Task details: Where a line of the records holds the string "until", copy that line.

Data records
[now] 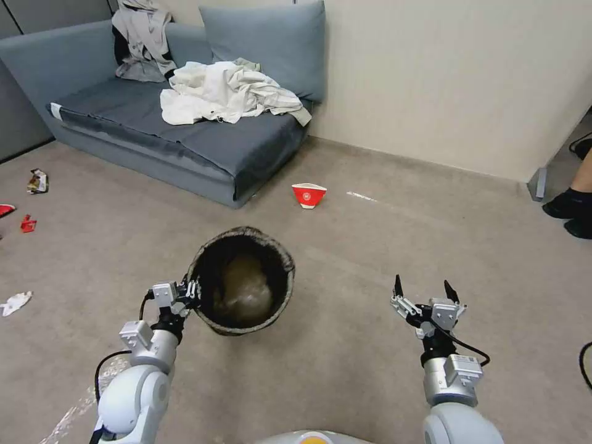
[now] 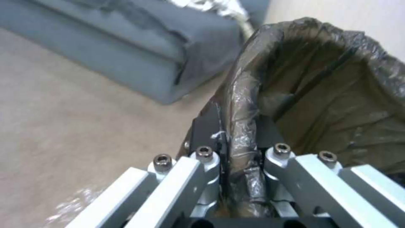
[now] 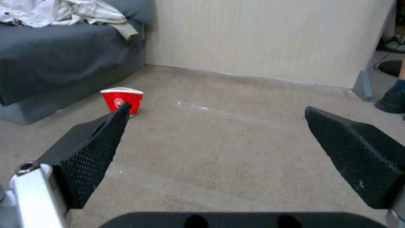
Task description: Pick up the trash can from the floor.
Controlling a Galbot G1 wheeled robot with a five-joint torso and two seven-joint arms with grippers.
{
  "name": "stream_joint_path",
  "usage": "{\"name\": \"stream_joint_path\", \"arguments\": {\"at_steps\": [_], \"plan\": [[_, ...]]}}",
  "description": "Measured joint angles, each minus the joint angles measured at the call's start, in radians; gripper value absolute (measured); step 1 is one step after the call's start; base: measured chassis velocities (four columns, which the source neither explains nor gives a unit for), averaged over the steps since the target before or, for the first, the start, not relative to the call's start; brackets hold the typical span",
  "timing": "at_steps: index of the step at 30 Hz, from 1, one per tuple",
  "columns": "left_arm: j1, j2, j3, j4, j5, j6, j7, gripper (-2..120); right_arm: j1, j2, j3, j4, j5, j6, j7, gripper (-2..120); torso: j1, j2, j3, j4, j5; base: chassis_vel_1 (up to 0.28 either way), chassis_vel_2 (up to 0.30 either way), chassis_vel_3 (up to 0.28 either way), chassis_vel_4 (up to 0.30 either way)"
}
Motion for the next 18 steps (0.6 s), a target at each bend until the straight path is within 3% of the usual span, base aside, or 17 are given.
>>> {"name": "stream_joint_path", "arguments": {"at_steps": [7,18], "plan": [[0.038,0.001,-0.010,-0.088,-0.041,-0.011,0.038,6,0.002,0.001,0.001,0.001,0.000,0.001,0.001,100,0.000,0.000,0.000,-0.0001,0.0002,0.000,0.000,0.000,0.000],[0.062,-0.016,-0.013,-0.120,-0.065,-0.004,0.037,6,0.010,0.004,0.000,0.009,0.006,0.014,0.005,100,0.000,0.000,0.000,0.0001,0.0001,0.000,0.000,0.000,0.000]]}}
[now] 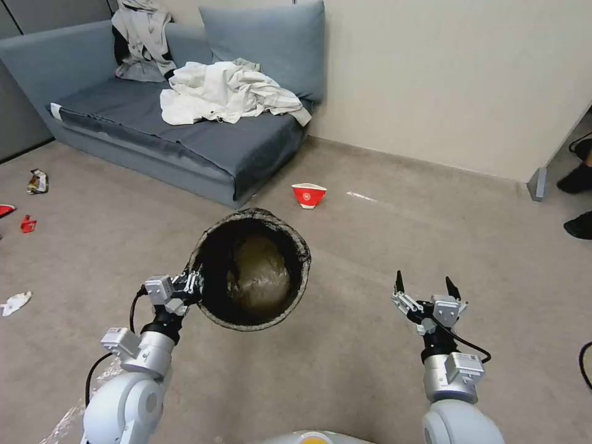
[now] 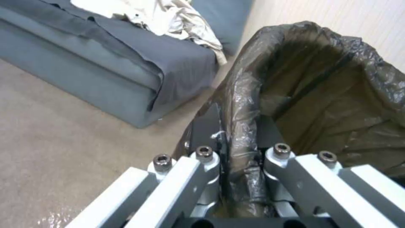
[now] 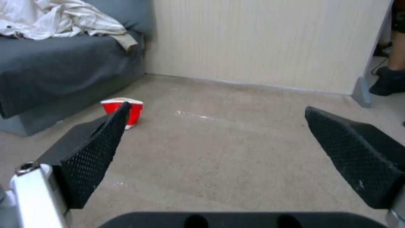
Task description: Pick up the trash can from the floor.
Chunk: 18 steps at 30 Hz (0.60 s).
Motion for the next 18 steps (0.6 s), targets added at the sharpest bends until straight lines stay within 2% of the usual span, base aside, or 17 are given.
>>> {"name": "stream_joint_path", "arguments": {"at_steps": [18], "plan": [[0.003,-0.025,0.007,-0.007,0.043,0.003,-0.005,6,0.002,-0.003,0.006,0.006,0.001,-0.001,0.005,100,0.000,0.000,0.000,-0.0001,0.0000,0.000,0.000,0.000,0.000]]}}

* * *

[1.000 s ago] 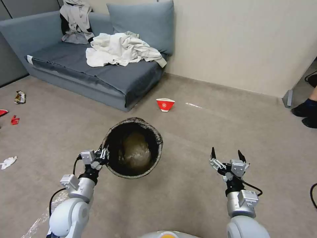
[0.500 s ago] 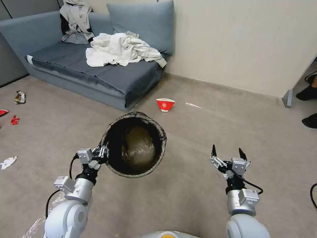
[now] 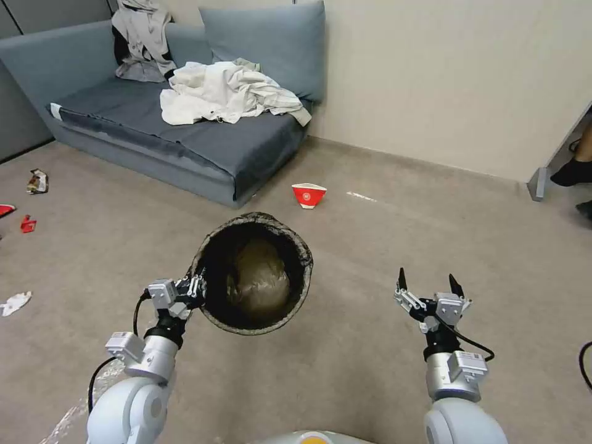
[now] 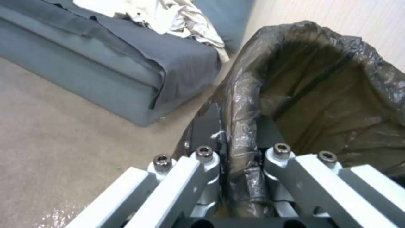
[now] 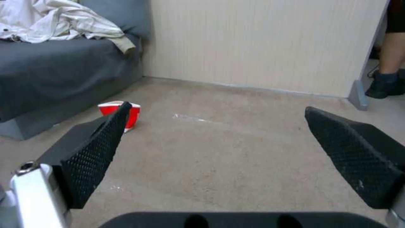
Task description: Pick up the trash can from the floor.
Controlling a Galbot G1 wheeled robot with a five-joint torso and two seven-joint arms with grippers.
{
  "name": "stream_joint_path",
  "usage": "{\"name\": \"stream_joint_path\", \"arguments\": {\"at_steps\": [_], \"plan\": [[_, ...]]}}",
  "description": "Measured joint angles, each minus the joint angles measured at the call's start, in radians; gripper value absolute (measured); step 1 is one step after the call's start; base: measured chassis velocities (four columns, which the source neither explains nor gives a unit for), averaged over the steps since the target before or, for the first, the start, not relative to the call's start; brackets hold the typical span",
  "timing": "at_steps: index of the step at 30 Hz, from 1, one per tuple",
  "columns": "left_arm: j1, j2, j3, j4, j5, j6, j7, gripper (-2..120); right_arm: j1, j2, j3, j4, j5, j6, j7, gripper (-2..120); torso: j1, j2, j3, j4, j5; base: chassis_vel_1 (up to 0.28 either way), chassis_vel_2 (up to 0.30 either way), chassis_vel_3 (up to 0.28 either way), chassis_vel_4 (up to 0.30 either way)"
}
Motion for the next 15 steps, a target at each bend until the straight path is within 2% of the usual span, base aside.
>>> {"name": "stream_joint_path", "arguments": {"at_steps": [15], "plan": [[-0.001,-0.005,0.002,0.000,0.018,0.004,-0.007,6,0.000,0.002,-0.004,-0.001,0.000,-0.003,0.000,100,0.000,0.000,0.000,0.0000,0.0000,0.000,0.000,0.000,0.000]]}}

Result below:
Motion for the next 18 steps (0.6 s), a target at each bend until the straight path is within 3% of the usual span, base aside, or 17 are given.
Motion for the next 18 steps (0.6 s), targets added at the sharpest bends until straight lines stay within 2% of the usual span, base aside, or 17 are given.
Motion for the next 15 steps, a target at each bend until the straight path is within 2% of the usual span, base aside.

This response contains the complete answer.